# The natural solution to all your algae problems!!



## elpenajr (Apr 26, 2013)

So, I decided to go out on a limb and take the natural approach to my small brown/green hair algae on my driftwood issue.

I am seriously impressed by what 10 ghost shrimp and one otto can do; they are the ultimate cleanup crew!

Day 1) Tuesday July 9th, 2013:











Day 2) Monday July 15th, 2013:


----------



## PooterFish (Dec 17, 2012)

I too am having a hair algae problem. I'll be picking up some of these for my 5g. How many can I put in there?


----------



## elpenajr (Apr 26, 2013)

Good guess would be around 10-20 and 1-2 Ottos?


----------



## Briz (Mar 22, 2013)

PooterFish:
Otos are schooling fish and will do much better with at least 3 or more. Otherwise he's likely to be scared and unhappy for the rest of his life in your tank. So, Pooter, I wouldn't recommend to add them to your 5 gallon.

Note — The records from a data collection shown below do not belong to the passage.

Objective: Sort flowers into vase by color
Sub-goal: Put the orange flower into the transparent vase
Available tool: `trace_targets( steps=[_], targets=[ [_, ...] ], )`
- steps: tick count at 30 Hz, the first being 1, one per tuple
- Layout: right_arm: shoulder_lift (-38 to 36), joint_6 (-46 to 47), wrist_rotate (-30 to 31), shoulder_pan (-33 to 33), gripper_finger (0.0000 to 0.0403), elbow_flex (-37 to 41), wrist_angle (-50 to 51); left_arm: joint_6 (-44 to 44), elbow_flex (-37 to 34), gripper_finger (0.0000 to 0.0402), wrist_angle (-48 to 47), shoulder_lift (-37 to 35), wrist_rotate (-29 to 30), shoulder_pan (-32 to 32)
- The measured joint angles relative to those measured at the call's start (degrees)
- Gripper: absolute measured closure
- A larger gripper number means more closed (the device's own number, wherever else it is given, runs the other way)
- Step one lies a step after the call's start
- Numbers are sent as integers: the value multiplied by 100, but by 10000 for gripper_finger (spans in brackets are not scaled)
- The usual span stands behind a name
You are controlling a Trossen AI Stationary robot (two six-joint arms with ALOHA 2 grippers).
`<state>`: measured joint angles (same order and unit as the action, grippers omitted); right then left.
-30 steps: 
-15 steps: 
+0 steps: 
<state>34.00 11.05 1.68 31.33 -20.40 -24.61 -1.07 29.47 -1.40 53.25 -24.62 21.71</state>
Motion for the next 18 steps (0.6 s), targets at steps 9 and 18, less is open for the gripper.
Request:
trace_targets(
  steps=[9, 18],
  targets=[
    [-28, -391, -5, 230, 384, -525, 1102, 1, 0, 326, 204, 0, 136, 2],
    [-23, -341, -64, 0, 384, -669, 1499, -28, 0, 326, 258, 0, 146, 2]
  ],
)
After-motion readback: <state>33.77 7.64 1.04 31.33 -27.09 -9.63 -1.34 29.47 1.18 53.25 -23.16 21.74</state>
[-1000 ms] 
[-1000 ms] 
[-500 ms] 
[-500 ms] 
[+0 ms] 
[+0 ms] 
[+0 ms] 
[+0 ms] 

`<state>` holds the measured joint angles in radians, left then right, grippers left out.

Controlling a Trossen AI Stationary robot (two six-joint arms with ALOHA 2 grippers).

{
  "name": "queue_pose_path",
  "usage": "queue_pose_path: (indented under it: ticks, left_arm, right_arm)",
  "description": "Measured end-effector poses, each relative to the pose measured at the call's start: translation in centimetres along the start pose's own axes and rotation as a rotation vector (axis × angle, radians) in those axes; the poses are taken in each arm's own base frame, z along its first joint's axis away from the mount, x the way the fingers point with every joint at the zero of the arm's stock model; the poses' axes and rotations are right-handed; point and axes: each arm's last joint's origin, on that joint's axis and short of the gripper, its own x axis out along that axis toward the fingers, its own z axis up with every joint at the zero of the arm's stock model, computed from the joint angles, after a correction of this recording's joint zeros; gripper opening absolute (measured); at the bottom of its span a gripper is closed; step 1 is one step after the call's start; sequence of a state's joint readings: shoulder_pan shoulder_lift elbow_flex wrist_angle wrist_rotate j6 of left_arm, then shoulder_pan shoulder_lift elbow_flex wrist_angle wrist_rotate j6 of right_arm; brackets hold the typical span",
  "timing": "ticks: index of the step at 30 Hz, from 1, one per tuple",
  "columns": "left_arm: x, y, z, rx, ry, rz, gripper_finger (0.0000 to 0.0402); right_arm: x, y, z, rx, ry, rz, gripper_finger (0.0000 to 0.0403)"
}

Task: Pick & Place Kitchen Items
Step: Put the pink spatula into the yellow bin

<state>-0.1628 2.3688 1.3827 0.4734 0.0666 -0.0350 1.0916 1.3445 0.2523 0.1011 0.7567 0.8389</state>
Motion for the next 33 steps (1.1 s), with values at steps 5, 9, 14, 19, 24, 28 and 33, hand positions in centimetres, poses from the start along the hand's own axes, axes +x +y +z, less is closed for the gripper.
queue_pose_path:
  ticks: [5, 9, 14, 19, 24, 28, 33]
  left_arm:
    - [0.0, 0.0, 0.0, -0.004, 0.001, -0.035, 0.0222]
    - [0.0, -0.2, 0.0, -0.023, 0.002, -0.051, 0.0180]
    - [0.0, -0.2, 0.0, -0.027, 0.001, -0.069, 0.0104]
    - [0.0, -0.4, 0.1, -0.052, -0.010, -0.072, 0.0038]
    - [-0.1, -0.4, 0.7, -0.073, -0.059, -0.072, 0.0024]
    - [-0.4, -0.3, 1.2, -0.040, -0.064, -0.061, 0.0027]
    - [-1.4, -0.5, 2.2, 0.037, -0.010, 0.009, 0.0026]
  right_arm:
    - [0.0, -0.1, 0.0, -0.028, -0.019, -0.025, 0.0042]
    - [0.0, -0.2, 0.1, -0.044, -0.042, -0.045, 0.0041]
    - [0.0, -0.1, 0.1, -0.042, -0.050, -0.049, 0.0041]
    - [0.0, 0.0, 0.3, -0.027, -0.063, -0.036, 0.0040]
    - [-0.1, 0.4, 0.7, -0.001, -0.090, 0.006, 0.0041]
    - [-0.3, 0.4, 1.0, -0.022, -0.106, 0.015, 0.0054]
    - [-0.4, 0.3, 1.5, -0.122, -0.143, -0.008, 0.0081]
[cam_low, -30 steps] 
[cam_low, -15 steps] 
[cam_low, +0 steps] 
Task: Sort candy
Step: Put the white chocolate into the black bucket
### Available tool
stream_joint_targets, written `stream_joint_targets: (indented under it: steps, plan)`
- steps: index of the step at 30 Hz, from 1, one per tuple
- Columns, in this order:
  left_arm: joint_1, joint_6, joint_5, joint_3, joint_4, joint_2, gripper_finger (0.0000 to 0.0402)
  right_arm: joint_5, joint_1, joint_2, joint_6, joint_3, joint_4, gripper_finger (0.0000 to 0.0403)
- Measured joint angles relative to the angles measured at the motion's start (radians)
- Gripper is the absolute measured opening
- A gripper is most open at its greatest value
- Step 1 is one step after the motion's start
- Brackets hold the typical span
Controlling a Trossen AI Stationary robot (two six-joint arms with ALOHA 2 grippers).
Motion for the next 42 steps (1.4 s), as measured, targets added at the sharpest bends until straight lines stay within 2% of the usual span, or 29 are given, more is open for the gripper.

I would suggest around 10-15 ghost shrimp, but no more. Too many in a small space will cause them to get aggressive towards one another.


----------



## elpenajr (Apr 26, 2013)

What is a sign of a unhappy or scared Otto? So far they are very active and look much more more vibrant then when I first bought him.


----------



## Nicci Lu (Jan 7, 2013)

When otos are happy and content, they become quite sedentary. They will change location from time to time, but when they're actively flitting about it means that they're nervous or unsettled. Generally, they will flit about alot when first introduced, for the first few few days. As they relax and feel safe in their surroundings, they will start to resemble the hookah-smoking caterpillar rather than the white rabbit. If he doesn't feel safe, then he will continue to flit about, wondering where all the other otos have gone and what danger has caused their absence.


----------



## jadaBlu (Feb 14, 2013)

Nicci Lu said:


> When otos are happy and content, they become quite sedentary. They will change location from time to time, but when they're actively flitting about it means that they're nervous or unsettled. Generally, they will flit about alot when first introduced, for the first few few days. As they relax and feel safe in their surroundings, they will start to resemble the hookah-smoking caterpillar rather than the white rabbit. If he doesn't feel safe, then he will continue to flit about, wondering where all the other otos have gone and what danger has caused their absence.


 
That is a good way to describe it. I have been at a petstore and seen one literally trying to hide under a school of cories bellies because he felt so ill at ease (they had no cover at all in the tank)


----------



## TheOnlyCanvas (Feb 28, 2013)

That is the best description of fish behavior I've ever heard. Just had to let you know.

And ghost shrimp do make good clean up crews! Just be prepared - your fish may decide they look very tasty. I've lost a few, mostly babies, to greedy bettas.


----------



## Nicci Lu (Jan 7, 2013)

Thanks, jadaBlu and TheOnlyCanvas. ;-)


----------



## PooterFish (Dec 17, 2012)

Briz said:


> PooterFish:
> Otos are schooling fish and will do much better with at least 3 or more. Otherwise he's likely to be scared and unhappy for the rest of his life in your tank. So, Pooter, I wouldn't recommend to add them to your 5 gallon.
> 
> I would suggest around 10-15 ghost shrimp, but no more. Too many in a small space will cause them to get aggressive towards one another.


Thanks, I was only interested in the shrimp, sorry I should've been more specific. Would any shrimp work on this algae?


----------



## Graceful (Apr 30, 2013)

What a huge improvement, in just 6 days! I'm impressed. You go, ghost shrimps!


----------



## RobertTheFish (Jun 6, 2011)

I just got 13 MTS for my 10 gallon setup. They have been munching 24/7 for a couple days now. I love things that do my cleaning for me. Who needs robots, right?


----------



## OrangeAugust (Jul 23, 2012)

My amano shrimp do a good job at eating hair algae. I only have 3 in a 55 gallon, though. I think I need more for them to really keep up with it. I think Amanos are cooler than ghost shrimp because they get a lot bigger and they're more easily noticeable in the tank. When I had ghost shrimp in a 5 gallon I would lose sight of them for weeks at a time. I'd sit there and search the tank for 10 minutes without seeing any, and then all of a sudden one would be sitting on the moss ball a week later.


----------